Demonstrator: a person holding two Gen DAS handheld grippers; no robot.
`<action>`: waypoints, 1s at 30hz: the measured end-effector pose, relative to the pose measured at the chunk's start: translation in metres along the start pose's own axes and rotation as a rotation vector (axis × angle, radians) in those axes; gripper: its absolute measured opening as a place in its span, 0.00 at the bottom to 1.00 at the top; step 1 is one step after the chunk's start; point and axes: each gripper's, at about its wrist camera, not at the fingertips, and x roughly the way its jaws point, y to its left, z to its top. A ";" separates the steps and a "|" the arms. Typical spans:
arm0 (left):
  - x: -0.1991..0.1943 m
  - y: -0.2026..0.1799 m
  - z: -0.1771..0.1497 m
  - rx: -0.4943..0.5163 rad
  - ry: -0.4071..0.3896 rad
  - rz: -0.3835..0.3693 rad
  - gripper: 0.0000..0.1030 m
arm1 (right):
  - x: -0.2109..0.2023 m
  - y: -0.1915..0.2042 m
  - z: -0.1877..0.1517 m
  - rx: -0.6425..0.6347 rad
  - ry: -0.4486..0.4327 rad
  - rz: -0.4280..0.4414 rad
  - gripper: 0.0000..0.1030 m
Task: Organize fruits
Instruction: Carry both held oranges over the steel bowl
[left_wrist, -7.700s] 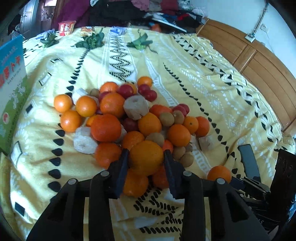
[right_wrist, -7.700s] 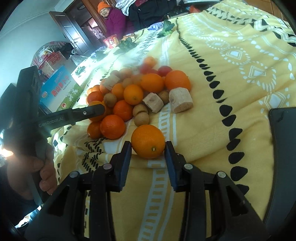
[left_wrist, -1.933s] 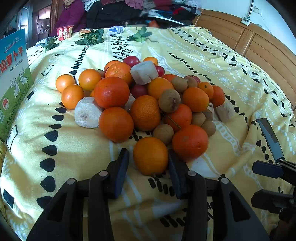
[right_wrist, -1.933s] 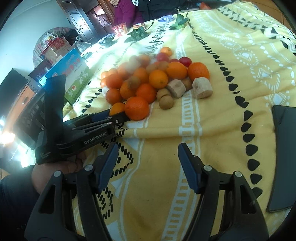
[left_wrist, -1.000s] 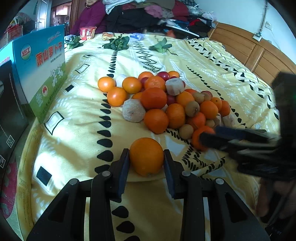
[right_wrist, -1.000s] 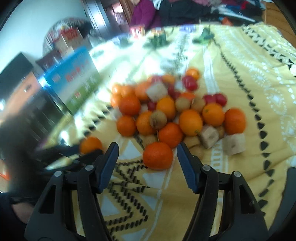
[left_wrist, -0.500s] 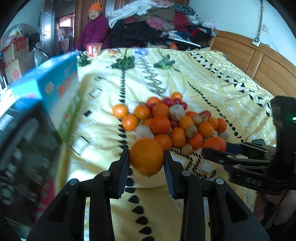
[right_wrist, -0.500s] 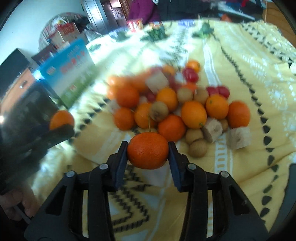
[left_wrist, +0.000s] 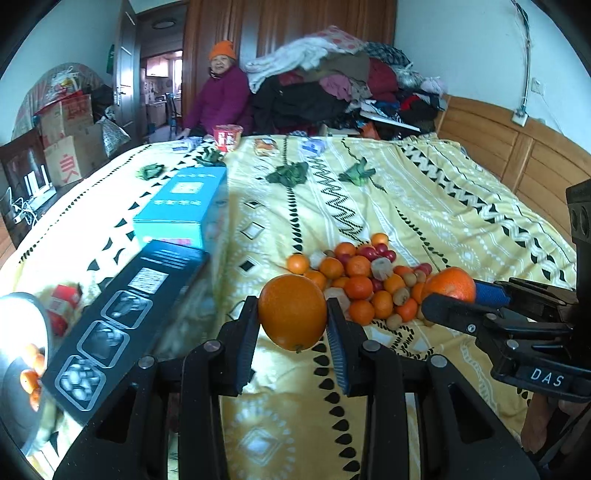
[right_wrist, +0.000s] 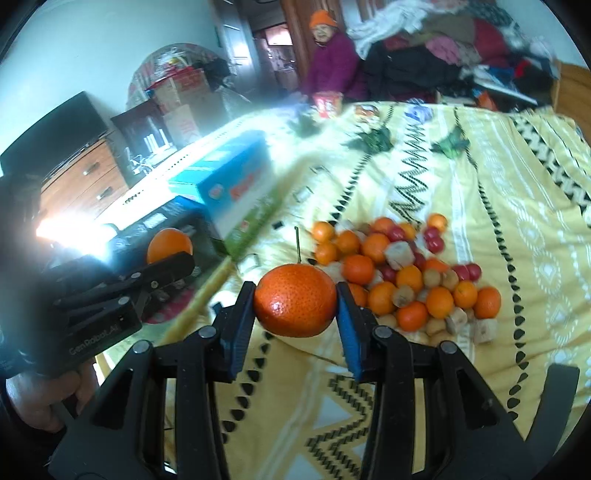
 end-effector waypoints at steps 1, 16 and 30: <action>-0.005 0.005 0.000 -0.006 -0.006 0.005 0.35 | -0.001 0.006 0.002 -0.008 -0.002 0.003 0.42; -0.056 0.094 -0.001 -0.121 -0.058 0.104 0.35 | 0.009 0.101 0.030 -0.121 -0.012 0.092 0.42; -0.108 0.224 -0.027 -0.288 -0.063 0.308 0.35 | 0.042 0.222 0.058 -0.242 -0.004 0.279 0.42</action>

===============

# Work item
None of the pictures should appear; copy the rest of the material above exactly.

# Answer box
Demonstrator: a person holding two Gen DAS handheld grippers; no robot.
`<action>`: waypoints, 1s at 30hz: the measured end-effector pose, relative to the pose measured at the chunk's start: translation in metres along the start pose's own axes and rotation as a rotation vector (axis × angle, radians) in those axes; gripper: its absolute measured opening as a place in its span, 0.00 at the bottom to 1.00 at the top; step 1 is one step after the chunk's start; point and axes: each gripper's, at about its wrist camera, not at the fingertips, and x roughly the way its jaws point, y to its left, z to its top. A ";" separates the steps and a "|" the arms. Typical spans:
arm0 (left):
  - x: -0.1991..0.1943 m
  - y: -0.2026..0.1799 m
  - z: -0.1771..0.1497 m
  - rx: -0.4943..0.5163 rad
  - ry: -0.4071..0.3896 rad
  - rz: -0.3835..0.3693 rad
  - gripper: 0.0000..0.1030 m
arm1 (right):
  - x: -0.2109..0.2023 m
  - y: -0.1915..0.2042 m
  - z: -0.1877..0.1517 m
  - rx: -0.6425..0.6347 rad
  - ry: -0.4486..0.4327 rad
  - rz: -0.4280..0.4414 rad
  - gripper: 0.0000..0.1030 m
Task: Organize fruits
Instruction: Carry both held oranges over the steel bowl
[left_wrist, -7.700s] 
[right_wrist, -7.700s] 
[left_wrist, -1.933s] 
[right_wrist, -1.933s] 
[left_wrist, -1.000s] 
[right_wrist, -1.000s] 
[left_wrist, -0.500s] 
[right_wrist, -0.500s] 
[left_wrist, +0.000s] 
[right_wrist, +0.000s] 
 end-effector waypoints at steps 1, 16 and 30: <action>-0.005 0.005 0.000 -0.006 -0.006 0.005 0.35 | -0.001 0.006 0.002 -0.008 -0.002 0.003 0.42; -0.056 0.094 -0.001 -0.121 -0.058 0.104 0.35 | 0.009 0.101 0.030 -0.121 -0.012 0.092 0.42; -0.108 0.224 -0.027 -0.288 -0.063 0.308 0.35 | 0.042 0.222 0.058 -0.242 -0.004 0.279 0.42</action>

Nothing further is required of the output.